When Tennessee seceded in 1861, Johnson was a U.S. Senator from Greeneville in East Tennessee. A Unionist, he was the only Southern senator not to resign. He became the most prominent War Democrat from the South and supported Lincoln's military policies during the American Civil War of 1861–1865. In 1862, Lincoln appointed Johnson military governor of occupied Tennessee, where he was energetic and effective in fighting the rebellion and beginning the transition to Reconstruction.
Johnson was nominated as the vice presidential candidate in 1864 on the National Union Party ticket. He and Lincoln were elected in November 1864 and inaugurated on March 4, 1865. Johnson succeeded to the presidency upon Lincoln's assassination on April 15, 1865.
As president, he took charge of Presidential Reconstruction – the first phase of Reconstruction – which lasted until the Radical Republicans gained control of Congress in the 1866 elections. His conciliatory policies towards the South, his hurry to reincorporate the former Confederate states back into the union, and his vetoes of civil rights bills embroiled him in a bitter dispute with Radical Republicans. The Radicals in the House of Representatives impeached him in 1868, charging him with violating the law (specifically the Tenure of Office Act), but the Senate acquitted him by a single vote.
Johnson's party status was ambiguous during his presidency. As president, he did not identify with the two main parties – though he did try for the Democratic nomination in 1868. While President he attempted to build a party of loyalists under the National Union label. Asked in 1868 why he did not become a Democrat, he said, "It is true I am asked why don't I join the Democratic Party. Why don't they join me ... if I have administered the office of president so well?" His failure to make the National Union brand an actual party made Johnson effectively an independent during his presidency, though he was supported by Democrats and later rejoined the party as a Democratic Senator from Tennessee from 1875 until his death. Johnson was the first U.S. President to undergo an impeachment trial.

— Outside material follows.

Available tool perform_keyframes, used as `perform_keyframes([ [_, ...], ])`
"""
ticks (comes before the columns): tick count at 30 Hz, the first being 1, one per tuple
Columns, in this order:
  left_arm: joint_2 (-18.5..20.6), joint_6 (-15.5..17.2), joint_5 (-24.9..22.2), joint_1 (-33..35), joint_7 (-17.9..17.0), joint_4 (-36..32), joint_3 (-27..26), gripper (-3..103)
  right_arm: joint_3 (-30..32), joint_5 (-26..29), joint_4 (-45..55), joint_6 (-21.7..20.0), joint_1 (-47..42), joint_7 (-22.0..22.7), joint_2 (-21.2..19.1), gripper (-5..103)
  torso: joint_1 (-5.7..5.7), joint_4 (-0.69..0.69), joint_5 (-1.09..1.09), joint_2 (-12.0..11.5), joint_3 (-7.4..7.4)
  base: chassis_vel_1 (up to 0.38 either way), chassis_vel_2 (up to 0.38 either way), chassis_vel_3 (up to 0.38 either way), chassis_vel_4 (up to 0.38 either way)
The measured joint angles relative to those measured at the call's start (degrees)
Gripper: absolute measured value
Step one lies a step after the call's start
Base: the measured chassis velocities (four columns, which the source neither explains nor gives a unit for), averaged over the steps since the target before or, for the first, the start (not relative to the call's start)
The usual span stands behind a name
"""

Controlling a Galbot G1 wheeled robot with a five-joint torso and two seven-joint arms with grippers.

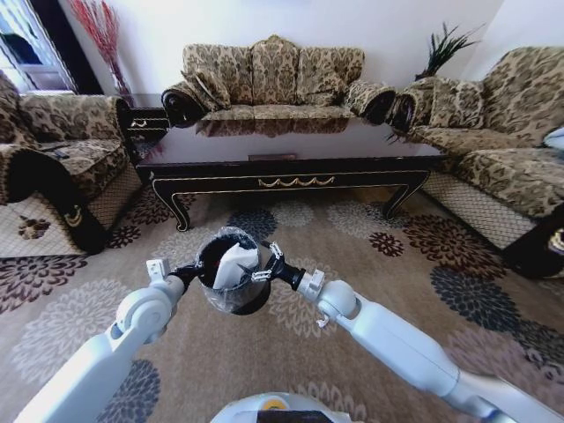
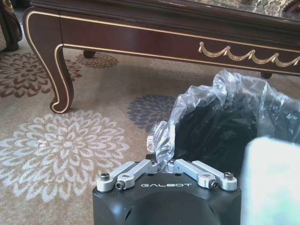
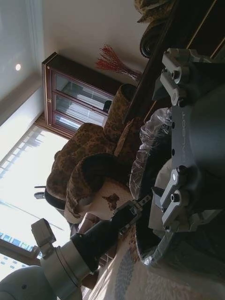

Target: Move to the front of the table and pick up the trash from the floor, then place it into the trash bin.

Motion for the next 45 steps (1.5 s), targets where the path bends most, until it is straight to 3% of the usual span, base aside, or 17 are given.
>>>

He is commonly ranked by historians as being among the worst U.S. presidents.
Early life
Andrew Johnson was born in Raleigh, North Carolina, to Jacob Johnson (1778–1812) and Mary McDonough (1783–1856). Jacob died when Andrew was around three years old, leaving his family in poverty. Johnson's mother then took in work spinning and weaving to support her family, and she later remarried. She bound Andrew as an apprentice tailor. In the 1820s, he worked as a tailor in Laurens, South Carolina. Johnson had no formal education and taught himself how to read and write.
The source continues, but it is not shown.